In 1999, her work was collected in the book Dori Stories, which also includes memorial tributes. This body of work almost was not published due to legal troubles regarding the reproduction of Seda's work. Ultimately, Dori Stories won a 2000 Firecracker Alternative Book Award in the Special Recognition/Wildcard Category "Books about Gap-Toothed Deceased Female Cartoonists with Smelly Dogs".

In 1988, Last Gasp established the Dori Seda Memorial Award for Women. The first recipient was Carol Tyler.

=== Film ===
Seda was featured in the short documentary Gap-Toothed Women by Les Blank, a tribute to women with the commonality of a gap between their two front teeth. Seda was originally cut from the film, as her interview answers were seen as bland, so Seda requested that she be given a second chance and preplanned a response that would gain greater reaction. Seda explained how she was not inherently "valuable" because she was not beautiful because of her "funny teeth." She attributed her value to the work she had done in spite of her gap saying, she was "kind of glad that [her] teeth are like this, because if I had nice straight teeth, I might never have done anything.” She created a poster for the film.
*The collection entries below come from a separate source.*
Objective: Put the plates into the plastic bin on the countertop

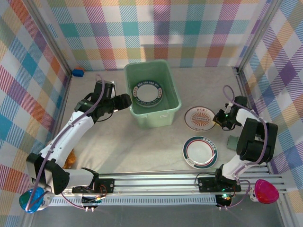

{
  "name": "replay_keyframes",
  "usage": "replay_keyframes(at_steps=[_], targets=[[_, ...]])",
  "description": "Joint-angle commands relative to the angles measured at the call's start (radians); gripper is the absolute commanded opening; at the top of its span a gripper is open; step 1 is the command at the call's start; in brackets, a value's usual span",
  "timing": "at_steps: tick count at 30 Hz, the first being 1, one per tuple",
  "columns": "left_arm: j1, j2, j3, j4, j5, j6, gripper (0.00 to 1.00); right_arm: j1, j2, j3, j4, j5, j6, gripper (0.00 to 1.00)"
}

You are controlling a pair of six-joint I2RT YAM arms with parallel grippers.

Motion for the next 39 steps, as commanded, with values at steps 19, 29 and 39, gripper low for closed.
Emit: replay_keyframes(at_steps=[19, 29, 39], targets=[[-0.019, -0.136, -0.033, -0.004, 0.031, -0.007, 0.66, 0.008, -0.221, -0.04, -0.05, -0.016, 0.154, 0.0], [-0.019, -0.154, -0.007, -0.017, 0.057, 0.004, 0.66, 0.008, -0.453, -0.006, -0.117, -0.003, 0.229, 0.0], [-0.019, -0.218, -0.035, -0.002, 0.087, -0.053, 0.67, 0.007, -0.651, 0.1, -0.225, 0.019, 0.303, 0.0]])
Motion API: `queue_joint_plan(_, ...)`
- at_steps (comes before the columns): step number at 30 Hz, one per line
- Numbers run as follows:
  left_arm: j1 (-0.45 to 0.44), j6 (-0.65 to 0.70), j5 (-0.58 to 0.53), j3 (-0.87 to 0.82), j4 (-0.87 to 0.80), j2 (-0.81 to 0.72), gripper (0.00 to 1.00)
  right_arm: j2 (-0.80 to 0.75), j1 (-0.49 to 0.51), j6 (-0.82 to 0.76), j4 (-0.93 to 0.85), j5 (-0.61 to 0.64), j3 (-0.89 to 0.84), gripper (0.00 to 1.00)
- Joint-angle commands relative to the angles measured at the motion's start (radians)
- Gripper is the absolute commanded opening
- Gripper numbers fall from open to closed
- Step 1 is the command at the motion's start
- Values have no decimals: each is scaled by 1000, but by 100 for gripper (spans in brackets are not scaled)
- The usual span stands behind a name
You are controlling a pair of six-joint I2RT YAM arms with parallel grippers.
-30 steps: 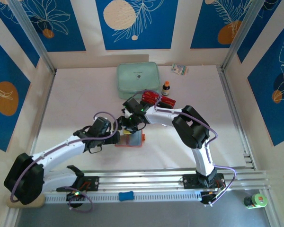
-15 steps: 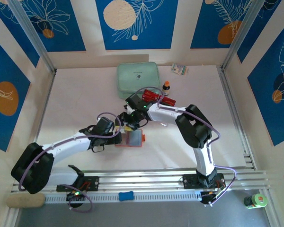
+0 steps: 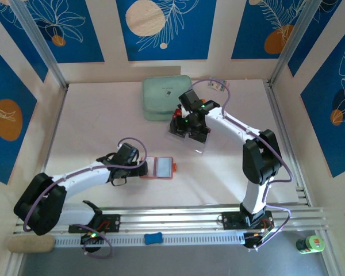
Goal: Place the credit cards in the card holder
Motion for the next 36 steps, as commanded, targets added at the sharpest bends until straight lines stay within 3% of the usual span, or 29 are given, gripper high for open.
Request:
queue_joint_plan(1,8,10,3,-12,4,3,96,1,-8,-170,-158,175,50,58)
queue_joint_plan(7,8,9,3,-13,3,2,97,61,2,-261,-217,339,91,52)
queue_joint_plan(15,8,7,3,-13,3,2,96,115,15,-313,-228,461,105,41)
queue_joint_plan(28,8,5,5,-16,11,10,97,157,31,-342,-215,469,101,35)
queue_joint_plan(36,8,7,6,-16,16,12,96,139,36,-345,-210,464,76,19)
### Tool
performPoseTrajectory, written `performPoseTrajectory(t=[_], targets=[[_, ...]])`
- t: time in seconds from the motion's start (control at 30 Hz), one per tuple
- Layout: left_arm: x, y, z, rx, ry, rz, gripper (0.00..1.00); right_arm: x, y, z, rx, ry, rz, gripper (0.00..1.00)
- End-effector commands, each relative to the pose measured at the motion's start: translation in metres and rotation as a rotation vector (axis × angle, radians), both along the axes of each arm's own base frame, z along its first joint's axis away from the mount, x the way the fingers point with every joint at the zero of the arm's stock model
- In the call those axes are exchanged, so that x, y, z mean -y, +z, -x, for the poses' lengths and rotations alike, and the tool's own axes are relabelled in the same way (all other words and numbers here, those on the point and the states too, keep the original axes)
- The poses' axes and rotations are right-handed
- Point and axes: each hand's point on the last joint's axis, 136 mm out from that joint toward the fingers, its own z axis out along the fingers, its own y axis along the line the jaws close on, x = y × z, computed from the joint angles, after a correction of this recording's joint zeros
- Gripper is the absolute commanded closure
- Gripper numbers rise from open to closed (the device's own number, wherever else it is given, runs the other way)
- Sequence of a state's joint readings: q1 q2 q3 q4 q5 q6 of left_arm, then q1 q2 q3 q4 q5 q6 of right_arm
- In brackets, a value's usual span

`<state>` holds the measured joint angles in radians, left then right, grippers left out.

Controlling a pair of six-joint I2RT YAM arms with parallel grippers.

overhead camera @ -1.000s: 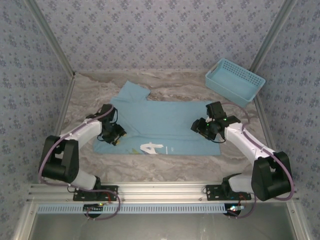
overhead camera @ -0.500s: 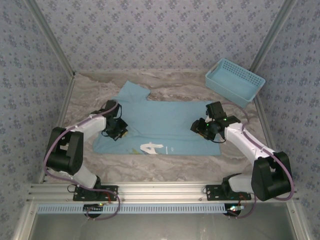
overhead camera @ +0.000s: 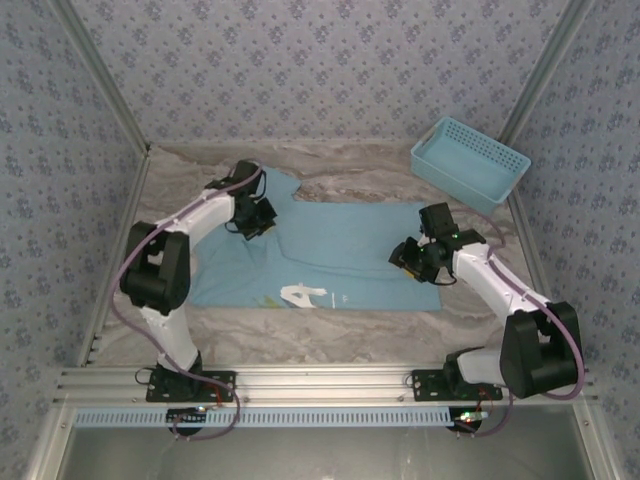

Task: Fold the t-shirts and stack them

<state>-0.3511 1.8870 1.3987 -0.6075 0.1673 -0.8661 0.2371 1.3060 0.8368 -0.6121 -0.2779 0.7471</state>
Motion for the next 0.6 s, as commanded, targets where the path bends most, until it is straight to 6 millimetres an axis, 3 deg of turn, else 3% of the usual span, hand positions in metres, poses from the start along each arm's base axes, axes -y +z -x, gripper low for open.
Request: performPoseTrajectory(t=[0.0, 0.1, 0.27, 0.33, 0.43, 0.57], targets=[[0.015, -0.005, -0.004, -0.035, -0.143, -0.040, 1.00, 0.002, 0.000, 0.006, -0.046, -0.007, -0.004, 0.56], [0.029, -0.014, -0.010, -0.055, -0.261, -0.064, 1.00, 0.002, -0.003, 0.009, -0.065, -0.007, -0.015, 0.56], [0.038, -0.033, -0.001, -0.166, -0.409, -0.075, 1.00, 0.002, -0.007, 0.012, -0.085, -0.007, -0.023, 0.55], [0.035, -0.032, 0.002, -0.181, -0.448, -0.112, 0.84, 0.002, -0.008, 0.011, -0.087, -0.009, -0.019, 0.55], [0.022, -0.012, -0.002, -0.113, -0.450, -0.233, 0.58, 0.004, -0.007, 0.011, -0.080, -0.010, -0.007, 0.55], [0.004, 0.030, 0.001, 0.002, -0.367, -0.321, 0.54, 0.010, -0.007, 0.011, -0.053, -0.021, 0.031, 0.55]])
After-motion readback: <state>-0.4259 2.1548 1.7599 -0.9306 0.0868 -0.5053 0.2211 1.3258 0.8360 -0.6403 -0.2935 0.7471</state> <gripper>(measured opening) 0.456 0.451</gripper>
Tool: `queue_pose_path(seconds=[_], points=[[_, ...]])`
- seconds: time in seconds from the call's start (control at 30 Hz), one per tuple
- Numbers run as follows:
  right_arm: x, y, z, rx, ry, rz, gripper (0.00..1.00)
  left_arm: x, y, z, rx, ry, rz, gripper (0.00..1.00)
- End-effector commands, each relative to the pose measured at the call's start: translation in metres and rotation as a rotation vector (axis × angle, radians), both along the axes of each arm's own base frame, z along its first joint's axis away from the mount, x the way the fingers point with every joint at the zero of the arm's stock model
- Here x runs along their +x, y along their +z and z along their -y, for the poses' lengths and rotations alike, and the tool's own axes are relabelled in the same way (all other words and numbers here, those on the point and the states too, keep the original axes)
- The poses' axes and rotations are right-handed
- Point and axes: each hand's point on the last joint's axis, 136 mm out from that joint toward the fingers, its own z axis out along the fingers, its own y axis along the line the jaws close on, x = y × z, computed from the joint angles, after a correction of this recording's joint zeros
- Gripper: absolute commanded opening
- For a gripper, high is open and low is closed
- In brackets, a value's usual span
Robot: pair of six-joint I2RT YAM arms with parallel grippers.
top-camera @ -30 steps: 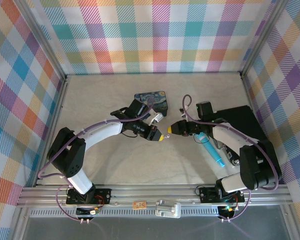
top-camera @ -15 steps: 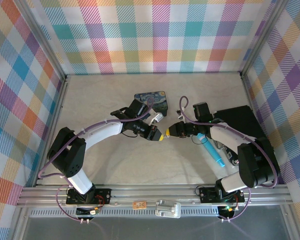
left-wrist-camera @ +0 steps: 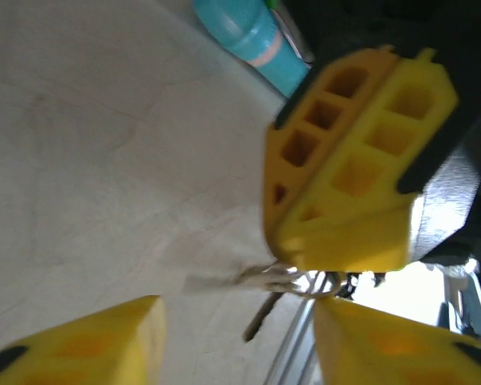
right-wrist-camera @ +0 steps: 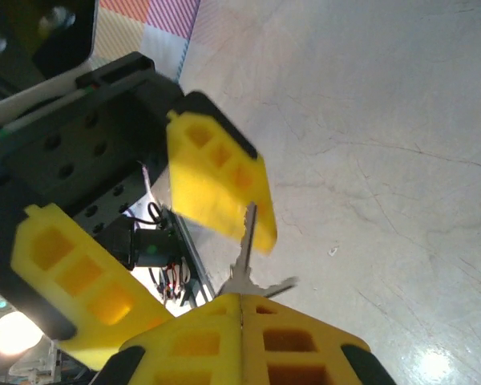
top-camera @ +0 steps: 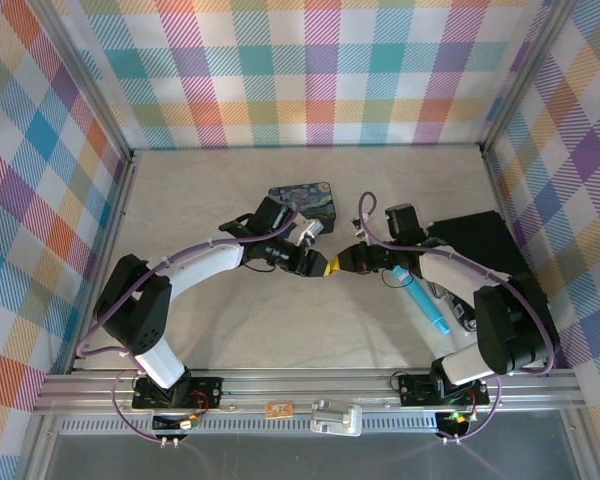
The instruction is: Unlock the padlock with the key
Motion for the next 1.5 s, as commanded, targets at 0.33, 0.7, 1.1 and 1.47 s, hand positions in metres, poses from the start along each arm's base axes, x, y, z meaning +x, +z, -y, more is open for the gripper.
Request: queue_pose_path(seconds=[0.33,0.7,1.1,1.47], points=[[0.039,0.008,-0.003,0.088,-0.248,-0.043,0.0,0.053,0.034,-0.035,-0.325,0.576,-0.018,0.6],[0.047,0.026,-0.013,0.159,-0.373,0.016,0.0,0.048,0.044,-0.011,-0.44,0.675,-0.046,0.43],[0.051,0.044,-0.013,0.23,-0.401,0.039,0.0,0.044,0.026,-0.021,-0.327,0.75,-0.024,0.49],[0.053,0.043,-0.017,0.244,-0.392,0.027,0.0,0.044,0.036,-0.014,-0.363,0.742,-0.014,0.4]])
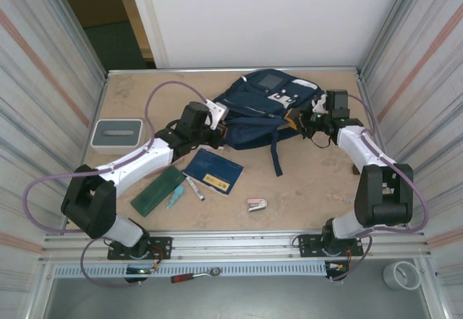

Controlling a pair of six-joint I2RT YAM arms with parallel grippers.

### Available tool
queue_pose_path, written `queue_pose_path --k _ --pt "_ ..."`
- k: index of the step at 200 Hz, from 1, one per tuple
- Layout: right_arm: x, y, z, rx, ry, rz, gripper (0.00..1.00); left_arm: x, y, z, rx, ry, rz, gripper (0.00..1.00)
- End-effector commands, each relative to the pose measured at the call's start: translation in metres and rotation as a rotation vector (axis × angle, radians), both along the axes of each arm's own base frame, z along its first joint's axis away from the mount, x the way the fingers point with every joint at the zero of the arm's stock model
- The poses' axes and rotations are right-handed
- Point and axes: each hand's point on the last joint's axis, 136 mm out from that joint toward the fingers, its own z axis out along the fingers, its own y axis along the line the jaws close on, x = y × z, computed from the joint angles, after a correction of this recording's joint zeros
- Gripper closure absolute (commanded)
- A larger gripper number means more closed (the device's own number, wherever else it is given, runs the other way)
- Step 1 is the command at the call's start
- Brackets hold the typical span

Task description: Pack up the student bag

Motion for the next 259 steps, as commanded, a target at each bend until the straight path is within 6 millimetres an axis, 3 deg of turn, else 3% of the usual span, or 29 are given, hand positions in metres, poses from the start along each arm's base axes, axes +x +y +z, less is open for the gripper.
queue_pose_path --k 1,13,40,78,94,129,165,193,211,225,244,259 --pt "0.018 -0.017 0.023 -0.064 -0.097 -0.008 0.99 -0.009 -0.007 0.019 -0.051 -0.004 -0.016 1.0" --pt "0.024 -0.015 0.021 -0.063 -0.087 0.008 0.92 -0.016 -0.026 0.025 -0.07 -0.002 -0.056 1.0" --pt "0.026 -0.024 0.02 -0.131 -0.076 0.012 0.61 -0.031 -0.064 0.032 -0.094 0.008 -0.136 1.0" --pt "-0.015 -0.053 0.015 -0.348 -0.06 -0.059 0.31 -0.04 -0.085 0.026 -0.089 0.034 -0.165 1.0" --pt "-0.039 -0.042 0.008 -0.289 -0.044 -0.06 0.2 -0.042 -0.088 0.024 -0.103 0.045 -0.172 1.0" --pt "-0.07 -0.01 -0.001 -0.213 -0.049 -0.075 0.14 -0.048 -0.092 0.019 -0.106 0.057 -0.186 1.0" --pt "-0.074 0.025 -0.018 -0.258 -0.027 -0.063 0.16 -0.052 -0.092 0.01 -0.09 0.07 -0.189 1.0" --pt "-0.057 0.048 -0.025 -0.21 -0.027 -0.06 0.19 -0.054 -0.09 0.004 -0.082 0.076 -0.185 1.0" --pt "-0.045 0.051 -0.03 -0.235 -0.026 -0.058 0.24 -0.056 -0.09 0.001 -0.08 0.08 -0.187 1.0" --pt "-0.038 0.049 -0.034 -0.269 -0.031 -0.059 0.36 -0.057 -0.089 -0.002 -0.075 0.083 -0.19 1.0" --pt "-0.03 0.038 -0.038 -0.313 -0.032 -0.065 0.71 -0.058 -0.086 -0.005 -0.066 0.079 -0.188 1.0" --pt "-0.028 0.025 -0.041 -0.352 -0.032 -0.072 0.89 -0.055 -0.078 -0.007 -0.041 0.064 -0.162 1.0"
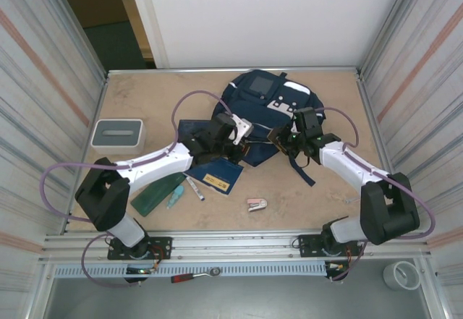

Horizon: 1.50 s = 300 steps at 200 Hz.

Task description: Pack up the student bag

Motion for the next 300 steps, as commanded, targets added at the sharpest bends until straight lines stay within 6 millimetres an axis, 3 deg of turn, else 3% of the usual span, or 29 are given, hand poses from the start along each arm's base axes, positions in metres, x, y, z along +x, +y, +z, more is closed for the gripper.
queue_pose_path --k 1,18,40,70,87,117,129,148,169,190,208,235,250,262,274,300 --pt "0.023 -0.025 0.01 -0.092 -0.079 -0.045 0.9 0.002 -0.003 0.019 -0.046 -0.064 0.003 1.0" --pt "0.021 -0.043 0.009 -0.114 -0.074 -0.053 1.0 0.007 0.013 0.017 -0.018 -0.078 0.045 1.0" --pt "0.018 -0.061 0.014 -0.108 -0.085 -0.028 1.0 0.021 0.045 0.013 -0.004 -0.073 0.129 1.0" --pt "0.017 -0.066 0.025 -0.087 -0.091 0.08 1.0 0.038 0.083 0.004 0.002 -0.042 0.219 1.0" --pt "0.021 -0.062 0.029 -0.058 -0.092 0.115 1.0 0.038 0.083 0.004 0.006 -0.035 0.205 1.0" --pt "0.036 -0.063 0.027 -0.047 -0.061 0.13 0.96 0.028 0.055 0.017 -0.058 -0.019 0.13 1.0" --pt "0.041 -0.07 0.027 -0.063 -0.039 0.114 0.88 0.022 0.041 0.024 -0.071 -0.025 0.096 1.0" --pt "0.042 -0.095 0.031 -0.108 -0.022 0.035 0.59 0.012 0.015 0.037 -0.102 -0.027 0.039 1.0" --pt "0.023 -0.113 0.044 -0.153 -0.045 -0.039 0.32 0.004 -0.008 0.048 -0.119 -0.038 -0.003 1.0" --pt "-0.008 -0.099 0.041 -0.037 -0.063 -0.07 0.08 -0.001 -0.024 0.05 -0.127 -0.037 -0.034 1.0" --pt "-0.028 -0.085 0.033 0.057 -0.065 -0.084 0.0 -0.005 -0.034 0.048 -0.13 -0.027 -0.058 1.0" --pt "-0.036 -0.067 0.029 0.03 -0.093 -0.084 0.01 -0.013 -0.048 0.044 -0.127 -0.014 -0.098 1.0" --pt "-0.031 -0.063 0.024 -0.015 -0.081 -0.079 0.0 -0.018 -0.053 0.04 -0.115 -0.015 -0.117 1.0" --pt "-0.023 -0.061 0.02 -0.014 -0.075 -0.073 0.07 -0.022 -0.054 0.039 -0.107 -0.015 -0.127 1.0" --pt "-0.016 -0.061 0.013 -0.024 -0.07 -0.069 0.24 -0.025 -0.054 0.036 -0.101 -0.012 -0.13 1.0" --pt "-0.008 -0.063 -0.001 -0.079 -0.049 -0.037 0.73 -0.027 -0.044 0.031 -0.094 -0.022 -0.114 1.0"
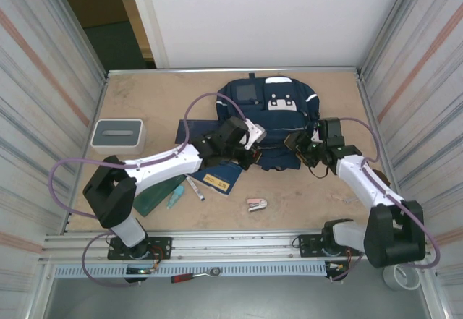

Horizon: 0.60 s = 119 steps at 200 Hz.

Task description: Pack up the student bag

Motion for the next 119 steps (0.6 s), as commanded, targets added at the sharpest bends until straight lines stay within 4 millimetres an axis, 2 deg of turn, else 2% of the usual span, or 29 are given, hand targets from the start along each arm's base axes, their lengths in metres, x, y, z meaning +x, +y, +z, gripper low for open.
queue_pose_path --k 1,27,53,79,99,119 --pt "0.023 -0.003 0.009 -0.048 -0.065 0.007 0.74 -0.001 -0.006 0.026 -0.068 -0.064 -0.012 1.0" --pt "0.023 -0.018 0.004 -0.08 -0.049 0.004 1.0 0.003 0.015 0.019 -0.036 -0.081 0.035 1.0" --pt "0.024 -0.039 0.014 -0.079 -0.066 -0.004 1.0 0.016 0.045 0.014 -0.035 -0.071 0.101 1.0" --pt "0.028 -0.045 0.028 -0.07 -0.083 0.035 1.0 0.031 0.072 0.006 -0.021 -0.06 0.159 1.0" --pt "0.037 -0.04 0.037 -0.033 -0.096 0.069 1.0 0.038 0.078 0.002 -0.004 -0.054 0.174 1.0" --pt "0.049 -0.03 0.043 0.023 -0.097 0.099 1.0 0.039 0.071 0.006 -0.019 -0.042 0.151 1.0"
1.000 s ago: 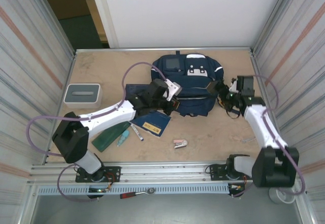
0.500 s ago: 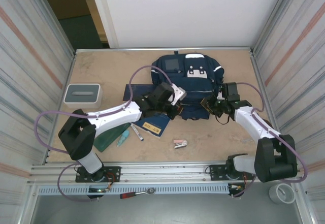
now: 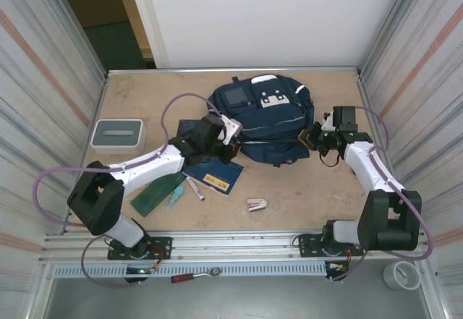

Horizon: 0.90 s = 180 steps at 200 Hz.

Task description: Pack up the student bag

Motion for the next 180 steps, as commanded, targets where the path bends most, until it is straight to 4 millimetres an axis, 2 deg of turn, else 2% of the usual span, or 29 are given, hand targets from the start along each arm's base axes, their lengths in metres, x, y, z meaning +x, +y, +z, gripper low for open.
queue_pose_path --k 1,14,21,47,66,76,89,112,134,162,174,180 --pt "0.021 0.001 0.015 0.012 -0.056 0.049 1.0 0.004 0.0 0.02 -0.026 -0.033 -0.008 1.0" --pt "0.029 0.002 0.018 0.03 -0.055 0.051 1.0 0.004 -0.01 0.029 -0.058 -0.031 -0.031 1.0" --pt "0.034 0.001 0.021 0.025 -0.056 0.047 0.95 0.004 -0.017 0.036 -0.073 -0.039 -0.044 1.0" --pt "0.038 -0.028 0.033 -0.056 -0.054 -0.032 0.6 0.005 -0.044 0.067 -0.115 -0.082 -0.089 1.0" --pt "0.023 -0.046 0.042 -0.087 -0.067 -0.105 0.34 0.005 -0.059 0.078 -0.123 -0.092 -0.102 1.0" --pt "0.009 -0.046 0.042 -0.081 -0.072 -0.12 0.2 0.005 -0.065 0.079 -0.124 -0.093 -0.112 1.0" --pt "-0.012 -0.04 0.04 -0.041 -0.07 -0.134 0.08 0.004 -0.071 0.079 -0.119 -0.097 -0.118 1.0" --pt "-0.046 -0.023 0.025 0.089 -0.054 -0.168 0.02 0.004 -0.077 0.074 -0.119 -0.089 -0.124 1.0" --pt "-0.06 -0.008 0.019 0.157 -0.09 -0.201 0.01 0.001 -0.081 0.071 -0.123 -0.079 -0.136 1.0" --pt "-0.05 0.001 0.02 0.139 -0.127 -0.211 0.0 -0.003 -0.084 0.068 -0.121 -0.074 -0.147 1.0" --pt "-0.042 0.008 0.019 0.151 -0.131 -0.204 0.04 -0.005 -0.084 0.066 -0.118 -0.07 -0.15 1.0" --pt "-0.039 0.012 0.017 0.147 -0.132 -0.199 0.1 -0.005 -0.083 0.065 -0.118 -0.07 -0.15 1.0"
== Death and copyright issues ==
Seda died at age 37 from respiratory failure after catching the flu during a severe outbreak in San Francisco in the spring of 1988. Her lungs were weakened by silicosis contracted from the toxic fumes released by firing metallic glazes, while neglecting to wear a protective mask for her ceramics work. She was also a heavy smoker who suffered from emphysema which contributed to the deterioration of her health.

After Seda's death, conflict arose over the rights to reproduce her work. Friends of Seda wanted to collect and publish the collection that became Dori Stories, but at her death, Seda's estate passed to the next of kin, her mother. Due to the sexual nature of Seda's work, her mother did not wish to see Seda's writing in print again and refused requests to publish it. However, a year prior to her death, Seda had written a will that gave partner Don Donahue (also involved in the comics industry) full ownership of her work if she died. The will was written in a humorous tone, opening with the statement, "This is sort of a contract and sort of a will (although I don't plan on dying soon.)" Regardless, this document held the legal power of a written contract and allowed for Seda's full body of work to be published. The will was witnessed and signed by Seda, Donohue, and fellow cartoonists Krystine Kryttre and Dan O'Neill. Seda's friends successfully filed the will in 1991, conferring full ownership of her work on Donohue.

== In popular culture ==
- Dori Seda is a character in the short story "Dori Bangs" by Bruce Sterling in which Sterling imagines what would have happened if Dori hadn't died young and had instead met the writer Lester Bangs.